With the pictures excluded, output only the lines from the one containing "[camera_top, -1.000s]" through the last line of the entries, unchanged.

......

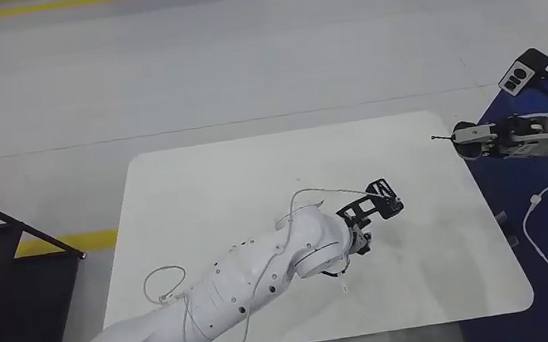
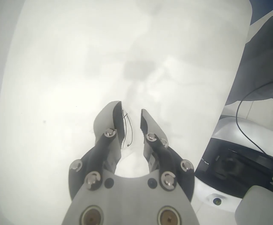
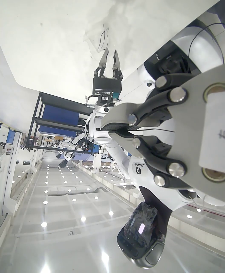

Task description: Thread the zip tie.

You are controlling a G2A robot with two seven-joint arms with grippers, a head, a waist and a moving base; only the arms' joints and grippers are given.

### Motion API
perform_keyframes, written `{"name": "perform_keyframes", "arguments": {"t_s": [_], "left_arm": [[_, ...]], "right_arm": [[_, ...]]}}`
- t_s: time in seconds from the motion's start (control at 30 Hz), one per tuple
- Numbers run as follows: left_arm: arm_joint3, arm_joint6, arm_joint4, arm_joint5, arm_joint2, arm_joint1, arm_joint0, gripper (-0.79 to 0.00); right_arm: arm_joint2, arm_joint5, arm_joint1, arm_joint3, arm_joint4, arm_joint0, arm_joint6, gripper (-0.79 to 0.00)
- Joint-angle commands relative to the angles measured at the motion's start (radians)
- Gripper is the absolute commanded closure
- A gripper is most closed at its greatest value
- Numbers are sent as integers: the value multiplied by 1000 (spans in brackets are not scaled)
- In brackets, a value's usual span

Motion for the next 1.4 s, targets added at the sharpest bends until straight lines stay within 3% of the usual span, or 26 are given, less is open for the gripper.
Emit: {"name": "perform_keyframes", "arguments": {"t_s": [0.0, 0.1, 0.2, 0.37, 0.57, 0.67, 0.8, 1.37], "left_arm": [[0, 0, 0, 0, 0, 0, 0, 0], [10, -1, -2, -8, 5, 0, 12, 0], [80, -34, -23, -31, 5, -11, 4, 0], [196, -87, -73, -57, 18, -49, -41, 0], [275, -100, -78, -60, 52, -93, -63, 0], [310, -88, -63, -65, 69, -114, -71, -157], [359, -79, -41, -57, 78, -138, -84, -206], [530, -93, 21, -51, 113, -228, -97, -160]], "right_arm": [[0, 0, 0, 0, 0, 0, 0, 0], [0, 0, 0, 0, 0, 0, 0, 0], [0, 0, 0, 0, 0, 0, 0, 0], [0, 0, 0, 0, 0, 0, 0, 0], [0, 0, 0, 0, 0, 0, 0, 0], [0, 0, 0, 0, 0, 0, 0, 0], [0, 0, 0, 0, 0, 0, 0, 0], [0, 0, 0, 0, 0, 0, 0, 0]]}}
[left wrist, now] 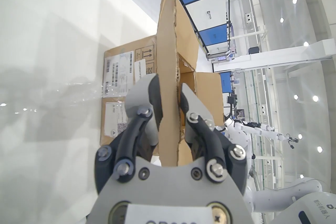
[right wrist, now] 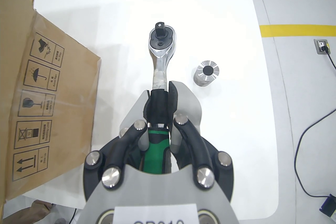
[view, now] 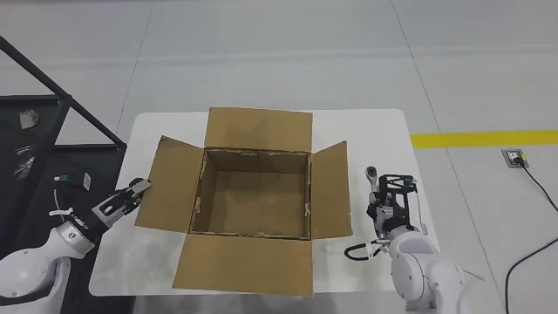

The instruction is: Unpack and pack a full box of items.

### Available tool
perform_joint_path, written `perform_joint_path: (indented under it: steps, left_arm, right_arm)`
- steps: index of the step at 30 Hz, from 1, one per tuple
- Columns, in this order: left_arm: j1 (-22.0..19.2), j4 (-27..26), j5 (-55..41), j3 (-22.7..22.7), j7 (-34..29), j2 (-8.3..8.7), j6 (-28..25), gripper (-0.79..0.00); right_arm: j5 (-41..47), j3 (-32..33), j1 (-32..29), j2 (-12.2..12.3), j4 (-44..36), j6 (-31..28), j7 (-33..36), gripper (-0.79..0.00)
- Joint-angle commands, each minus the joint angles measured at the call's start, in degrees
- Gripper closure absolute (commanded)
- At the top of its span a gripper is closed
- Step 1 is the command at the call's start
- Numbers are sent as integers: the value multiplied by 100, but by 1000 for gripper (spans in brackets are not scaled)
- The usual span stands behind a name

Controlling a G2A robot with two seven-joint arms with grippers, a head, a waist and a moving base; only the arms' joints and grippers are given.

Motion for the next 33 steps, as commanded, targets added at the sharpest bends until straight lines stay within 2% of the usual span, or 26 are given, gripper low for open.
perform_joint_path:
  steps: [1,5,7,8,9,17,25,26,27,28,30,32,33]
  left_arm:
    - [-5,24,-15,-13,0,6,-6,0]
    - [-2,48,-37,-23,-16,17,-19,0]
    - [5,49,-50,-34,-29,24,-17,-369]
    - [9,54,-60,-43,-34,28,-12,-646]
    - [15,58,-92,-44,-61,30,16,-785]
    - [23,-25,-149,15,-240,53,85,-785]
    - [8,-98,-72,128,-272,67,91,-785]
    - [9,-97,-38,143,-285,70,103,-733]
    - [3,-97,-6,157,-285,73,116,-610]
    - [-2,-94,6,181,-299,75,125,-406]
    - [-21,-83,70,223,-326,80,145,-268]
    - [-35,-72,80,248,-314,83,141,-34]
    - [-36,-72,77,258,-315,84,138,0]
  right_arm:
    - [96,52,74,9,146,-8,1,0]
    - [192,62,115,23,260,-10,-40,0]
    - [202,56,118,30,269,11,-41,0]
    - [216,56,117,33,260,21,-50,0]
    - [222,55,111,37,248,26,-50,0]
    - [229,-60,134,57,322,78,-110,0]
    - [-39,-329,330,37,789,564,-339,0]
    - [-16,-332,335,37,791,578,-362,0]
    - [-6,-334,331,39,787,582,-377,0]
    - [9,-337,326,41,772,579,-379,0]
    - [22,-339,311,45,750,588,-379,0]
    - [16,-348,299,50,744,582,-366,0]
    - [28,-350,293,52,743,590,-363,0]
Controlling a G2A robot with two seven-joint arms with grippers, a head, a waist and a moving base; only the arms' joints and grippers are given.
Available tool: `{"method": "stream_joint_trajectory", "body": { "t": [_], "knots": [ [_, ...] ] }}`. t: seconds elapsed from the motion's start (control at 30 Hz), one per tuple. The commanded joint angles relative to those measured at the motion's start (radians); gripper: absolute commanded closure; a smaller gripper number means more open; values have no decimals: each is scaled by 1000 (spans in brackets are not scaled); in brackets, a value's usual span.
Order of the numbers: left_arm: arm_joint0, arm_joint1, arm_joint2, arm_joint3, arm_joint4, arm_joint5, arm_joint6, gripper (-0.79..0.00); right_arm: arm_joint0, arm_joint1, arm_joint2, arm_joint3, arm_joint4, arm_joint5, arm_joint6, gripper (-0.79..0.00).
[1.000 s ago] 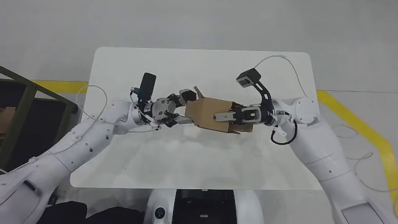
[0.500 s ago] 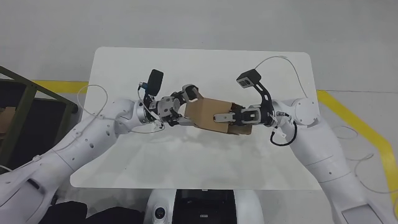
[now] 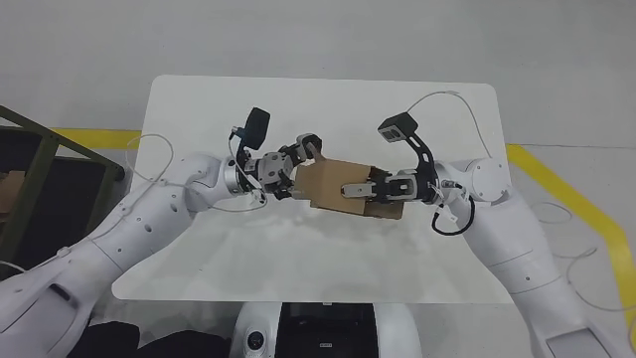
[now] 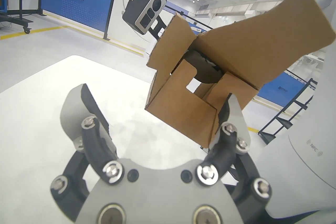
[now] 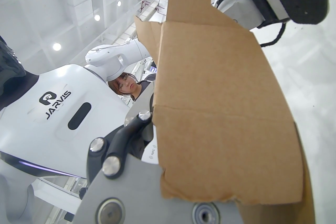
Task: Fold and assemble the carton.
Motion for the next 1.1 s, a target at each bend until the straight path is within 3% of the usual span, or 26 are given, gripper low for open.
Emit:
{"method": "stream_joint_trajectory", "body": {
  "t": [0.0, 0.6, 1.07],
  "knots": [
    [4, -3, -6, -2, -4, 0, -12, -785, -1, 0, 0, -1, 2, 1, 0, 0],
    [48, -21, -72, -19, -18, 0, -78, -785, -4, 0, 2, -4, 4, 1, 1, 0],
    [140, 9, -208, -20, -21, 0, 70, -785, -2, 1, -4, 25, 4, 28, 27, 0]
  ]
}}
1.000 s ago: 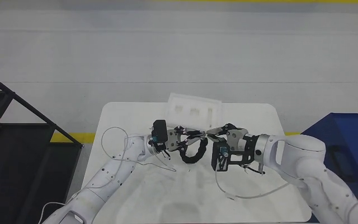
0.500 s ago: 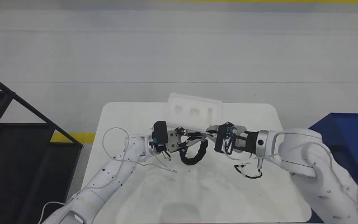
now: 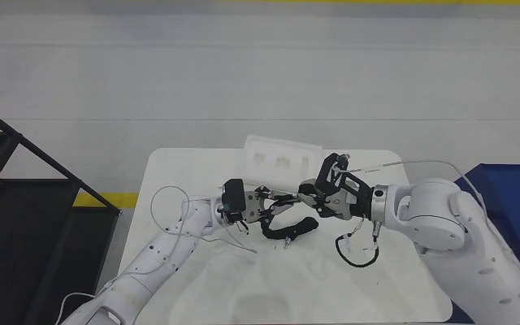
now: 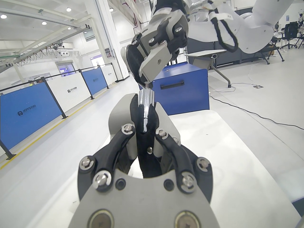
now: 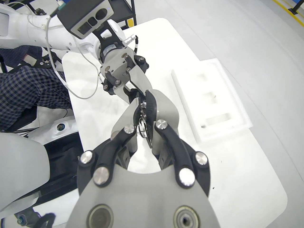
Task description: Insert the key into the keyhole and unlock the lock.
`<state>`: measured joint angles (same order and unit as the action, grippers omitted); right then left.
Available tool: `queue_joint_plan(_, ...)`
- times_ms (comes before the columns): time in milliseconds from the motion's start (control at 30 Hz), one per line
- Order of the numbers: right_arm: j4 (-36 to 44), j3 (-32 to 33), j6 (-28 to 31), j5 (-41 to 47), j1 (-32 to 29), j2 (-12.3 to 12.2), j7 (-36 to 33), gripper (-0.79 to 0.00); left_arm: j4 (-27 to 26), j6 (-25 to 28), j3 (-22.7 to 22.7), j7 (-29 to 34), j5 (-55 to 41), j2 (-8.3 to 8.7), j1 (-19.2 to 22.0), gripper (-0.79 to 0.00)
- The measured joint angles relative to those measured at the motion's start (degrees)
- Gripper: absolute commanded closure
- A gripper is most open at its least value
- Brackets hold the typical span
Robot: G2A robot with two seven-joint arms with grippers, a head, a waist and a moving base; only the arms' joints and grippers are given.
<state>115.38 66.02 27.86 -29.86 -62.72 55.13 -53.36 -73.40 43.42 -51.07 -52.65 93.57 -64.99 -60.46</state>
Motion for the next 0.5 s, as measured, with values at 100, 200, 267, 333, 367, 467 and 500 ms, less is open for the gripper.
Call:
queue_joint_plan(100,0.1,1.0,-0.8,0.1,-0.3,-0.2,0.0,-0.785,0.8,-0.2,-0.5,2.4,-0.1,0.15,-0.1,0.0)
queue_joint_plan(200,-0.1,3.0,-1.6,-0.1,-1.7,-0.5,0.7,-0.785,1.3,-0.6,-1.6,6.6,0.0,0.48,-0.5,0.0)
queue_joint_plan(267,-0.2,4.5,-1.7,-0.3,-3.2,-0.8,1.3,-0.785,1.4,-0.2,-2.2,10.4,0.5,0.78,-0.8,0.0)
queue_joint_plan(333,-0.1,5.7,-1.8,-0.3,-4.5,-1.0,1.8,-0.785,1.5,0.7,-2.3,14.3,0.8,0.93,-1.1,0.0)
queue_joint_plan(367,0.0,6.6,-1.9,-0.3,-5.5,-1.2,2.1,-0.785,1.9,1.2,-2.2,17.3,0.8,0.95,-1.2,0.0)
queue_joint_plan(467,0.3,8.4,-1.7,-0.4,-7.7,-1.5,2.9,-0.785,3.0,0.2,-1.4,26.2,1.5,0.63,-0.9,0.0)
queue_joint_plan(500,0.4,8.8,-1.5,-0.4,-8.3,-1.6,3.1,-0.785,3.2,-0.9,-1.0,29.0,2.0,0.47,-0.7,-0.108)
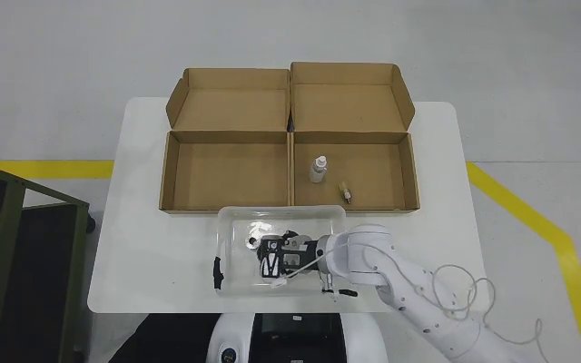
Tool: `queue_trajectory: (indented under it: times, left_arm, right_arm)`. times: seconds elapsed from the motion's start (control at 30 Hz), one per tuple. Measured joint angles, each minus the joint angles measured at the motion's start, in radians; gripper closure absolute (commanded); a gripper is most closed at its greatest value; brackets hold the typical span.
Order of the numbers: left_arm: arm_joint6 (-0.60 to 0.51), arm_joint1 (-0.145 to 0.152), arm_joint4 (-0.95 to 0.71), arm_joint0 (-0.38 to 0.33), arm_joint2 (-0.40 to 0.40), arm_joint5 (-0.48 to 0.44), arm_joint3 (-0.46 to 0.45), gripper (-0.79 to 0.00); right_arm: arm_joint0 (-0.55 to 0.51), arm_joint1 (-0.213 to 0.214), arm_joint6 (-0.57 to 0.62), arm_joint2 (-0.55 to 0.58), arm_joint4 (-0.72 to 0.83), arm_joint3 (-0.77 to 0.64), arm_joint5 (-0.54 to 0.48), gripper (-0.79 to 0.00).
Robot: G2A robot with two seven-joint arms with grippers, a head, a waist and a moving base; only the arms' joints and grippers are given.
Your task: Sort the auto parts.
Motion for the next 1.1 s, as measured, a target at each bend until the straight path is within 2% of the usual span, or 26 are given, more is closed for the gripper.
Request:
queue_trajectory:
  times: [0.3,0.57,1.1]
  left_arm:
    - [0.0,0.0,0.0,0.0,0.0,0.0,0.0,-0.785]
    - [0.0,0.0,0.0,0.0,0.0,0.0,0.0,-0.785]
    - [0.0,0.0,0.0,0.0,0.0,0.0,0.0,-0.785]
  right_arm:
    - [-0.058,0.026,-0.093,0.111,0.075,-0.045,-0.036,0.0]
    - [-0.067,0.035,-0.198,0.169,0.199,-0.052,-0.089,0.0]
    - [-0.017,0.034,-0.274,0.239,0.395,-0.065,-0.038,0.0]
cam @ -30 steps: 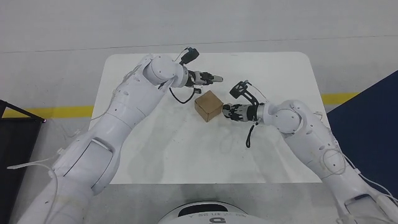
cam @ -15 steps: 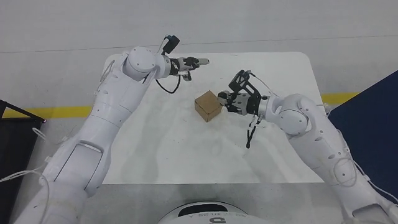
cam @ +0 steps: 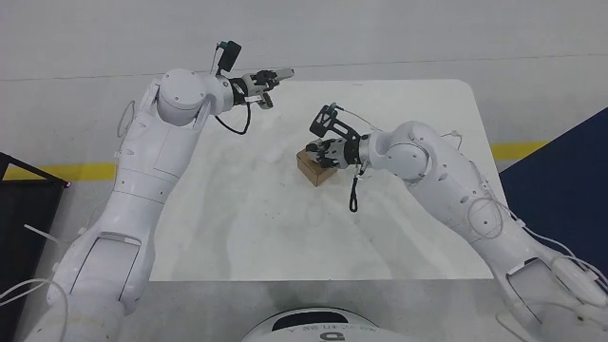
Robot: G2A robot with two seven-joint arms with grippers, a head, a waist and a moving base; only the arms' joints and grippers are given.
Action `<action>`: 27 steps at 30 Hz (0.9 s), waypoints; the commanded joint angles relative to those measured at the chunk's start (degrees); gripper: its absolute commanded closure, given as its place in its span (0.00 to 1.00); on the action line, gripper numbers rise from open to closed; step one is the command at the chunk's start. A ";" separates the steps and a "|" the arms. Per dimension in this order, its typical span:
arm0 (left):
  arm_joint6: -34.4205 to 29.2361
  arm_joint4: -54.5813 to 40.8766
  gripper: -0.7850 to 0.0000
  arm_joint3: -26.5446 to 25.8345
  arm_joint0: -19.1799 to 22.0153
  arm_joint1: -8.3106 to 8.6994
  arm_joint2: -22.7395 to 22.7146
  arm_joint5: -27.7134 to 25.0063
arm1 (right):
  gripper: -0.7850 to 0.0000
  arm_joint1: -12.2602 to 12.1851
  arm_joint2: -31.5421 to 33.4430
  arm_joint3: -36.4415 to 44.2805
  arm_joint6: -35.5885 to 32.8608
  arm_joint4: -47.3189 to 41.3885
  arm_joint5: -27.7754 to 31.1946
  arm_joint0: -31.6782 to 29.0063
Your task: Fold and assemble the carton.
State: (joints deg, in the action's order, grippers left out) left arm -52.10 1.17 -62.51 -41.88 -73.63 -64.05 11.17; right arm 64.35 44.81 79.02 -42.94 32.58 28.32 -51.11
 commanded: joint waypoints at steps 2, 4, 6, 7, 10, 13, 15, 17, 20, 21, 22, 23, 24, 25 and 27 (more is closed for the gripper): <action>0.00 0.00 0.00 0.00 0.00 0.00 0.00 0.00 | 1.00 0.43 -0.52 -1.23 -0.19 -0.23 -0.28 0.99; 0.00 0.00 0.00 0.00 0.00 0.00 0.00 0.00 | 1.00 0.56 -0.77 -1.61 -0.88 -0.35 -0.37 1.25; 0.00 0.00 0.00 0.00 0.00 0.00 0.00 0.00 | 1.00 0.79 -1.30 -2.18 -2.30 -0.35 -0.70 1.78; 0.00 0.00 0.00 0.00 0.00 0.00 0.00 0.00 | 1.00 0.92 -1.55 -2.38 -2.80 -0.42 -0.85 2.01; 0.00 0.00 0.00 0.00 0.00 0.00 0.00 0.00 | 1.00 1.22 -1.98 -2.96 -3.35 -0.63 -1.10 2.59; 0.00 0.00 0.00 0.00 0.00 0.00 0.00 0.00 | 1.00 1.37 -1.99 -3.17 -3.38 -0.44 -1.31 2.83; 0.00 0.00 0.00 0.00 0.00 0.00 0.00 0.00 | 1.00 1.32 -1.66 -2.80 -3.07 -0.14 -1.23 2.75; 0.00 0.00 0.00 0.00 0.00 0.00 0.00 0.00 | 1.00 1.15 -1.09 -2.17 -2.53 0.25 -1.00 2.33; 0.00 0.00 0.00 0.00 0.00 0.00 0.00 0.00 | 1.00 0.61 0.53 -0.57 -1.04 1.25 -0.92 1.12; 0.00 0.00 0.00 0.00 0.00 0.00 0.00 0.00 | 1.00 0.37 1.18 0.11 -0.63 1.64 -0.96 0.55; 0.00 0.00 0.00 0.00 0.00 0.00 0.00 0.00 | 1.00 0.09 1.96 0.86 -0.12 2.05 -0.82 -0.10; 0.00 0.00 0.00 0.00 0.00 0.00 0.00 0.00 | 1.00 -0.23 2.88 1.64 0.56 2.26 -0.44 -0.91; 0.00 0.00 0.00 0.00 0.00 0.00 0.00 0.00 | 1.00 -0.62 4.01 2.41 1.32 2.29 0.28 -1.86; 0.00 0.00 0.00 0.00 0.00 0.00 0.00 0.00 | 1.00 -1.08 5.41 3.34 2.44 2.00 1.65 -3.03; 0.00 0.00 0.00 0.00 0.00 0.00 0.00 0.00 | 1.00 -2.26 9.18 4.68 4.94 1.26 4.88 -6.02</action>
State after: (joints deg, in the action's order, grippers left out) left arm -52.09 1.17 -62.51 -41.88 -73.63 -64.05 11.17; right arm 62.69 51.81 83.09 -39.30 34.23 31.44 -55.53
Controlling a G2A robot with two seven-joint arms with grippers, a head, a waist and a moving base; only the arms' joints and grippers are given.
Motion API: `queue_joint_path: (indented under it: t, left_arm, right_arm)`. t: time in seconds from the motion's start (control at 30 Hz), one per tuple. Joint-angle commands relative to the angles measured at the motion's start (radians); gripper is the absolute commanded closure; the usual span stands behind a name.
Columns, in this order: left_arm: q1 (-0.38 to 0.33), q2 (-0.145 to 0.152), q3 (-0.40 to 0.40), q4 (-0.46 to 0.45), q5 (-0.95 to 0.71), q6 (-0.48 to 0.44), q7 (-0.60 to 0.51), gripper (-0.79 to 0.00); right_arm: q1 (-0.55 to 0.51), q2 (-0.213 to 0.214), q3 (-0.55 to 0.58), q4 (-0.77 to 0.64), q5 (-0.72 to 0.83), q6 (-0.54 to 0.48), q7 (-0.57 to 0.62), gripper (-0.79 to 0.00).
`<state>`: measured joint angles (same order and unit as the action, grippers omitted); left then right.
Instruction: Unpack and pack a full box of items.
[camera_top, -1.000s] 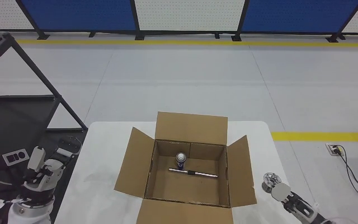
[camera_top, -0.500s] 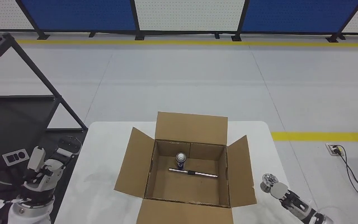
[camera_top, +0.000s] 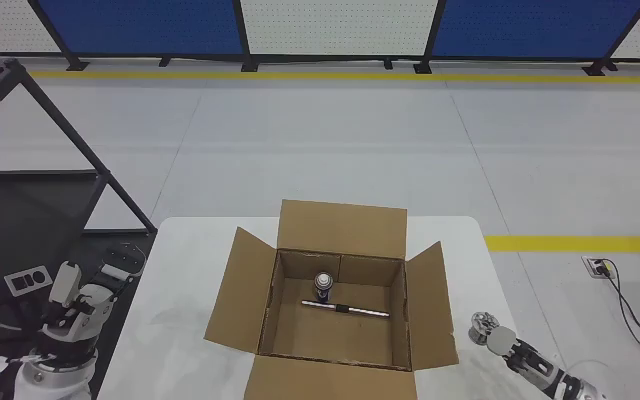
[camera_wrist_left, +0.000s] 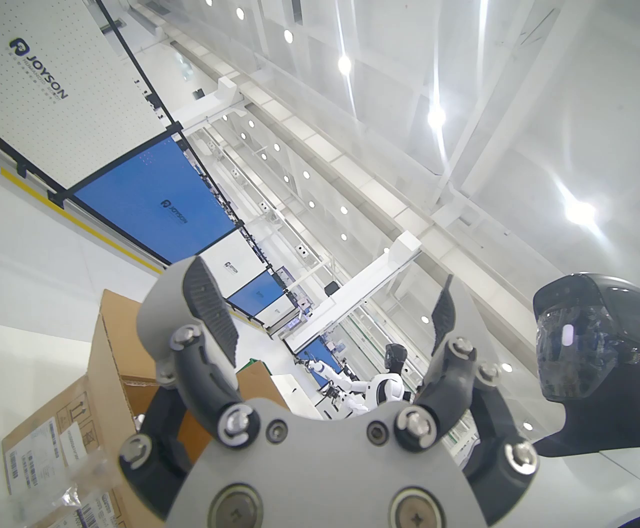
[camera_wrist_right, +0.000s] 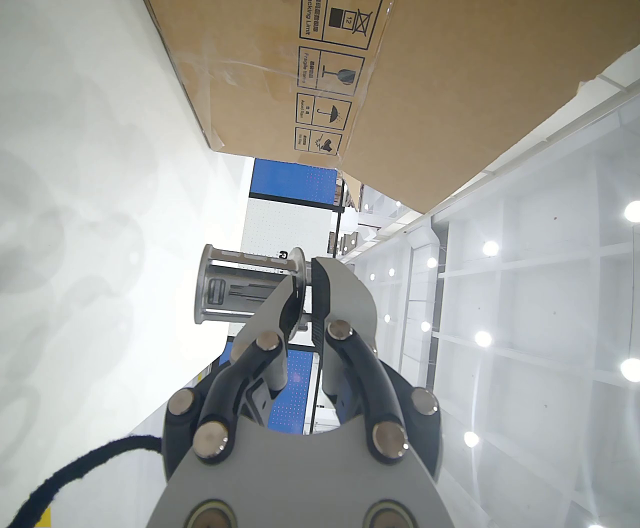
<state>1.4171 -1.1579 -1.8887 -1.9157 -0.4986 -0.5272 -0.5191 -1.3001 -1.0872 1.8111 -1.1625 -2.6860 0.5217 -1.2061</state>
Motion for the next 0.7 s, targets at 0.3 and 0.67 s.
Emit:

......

EXPECTED ANSWER:
[camera_top, -1.000s] 
[camera_top, -0.500s] 
[camera_top, +0.000s] 
[camera_wrist_left, +0.000s] 
[camera_wrist_right, +0.000s] 
<state>1.4171 -1.1579 -1.8887 -1.9157 -0.4986 -0.5272 -0.5191 -1.3001 -1.0872 1.8111 -1.1625 -2.6860 0.5217 -1.2061</state>
Motion for the next 0.7 s, targets at 0.3 and 0.67 s.
Emit:

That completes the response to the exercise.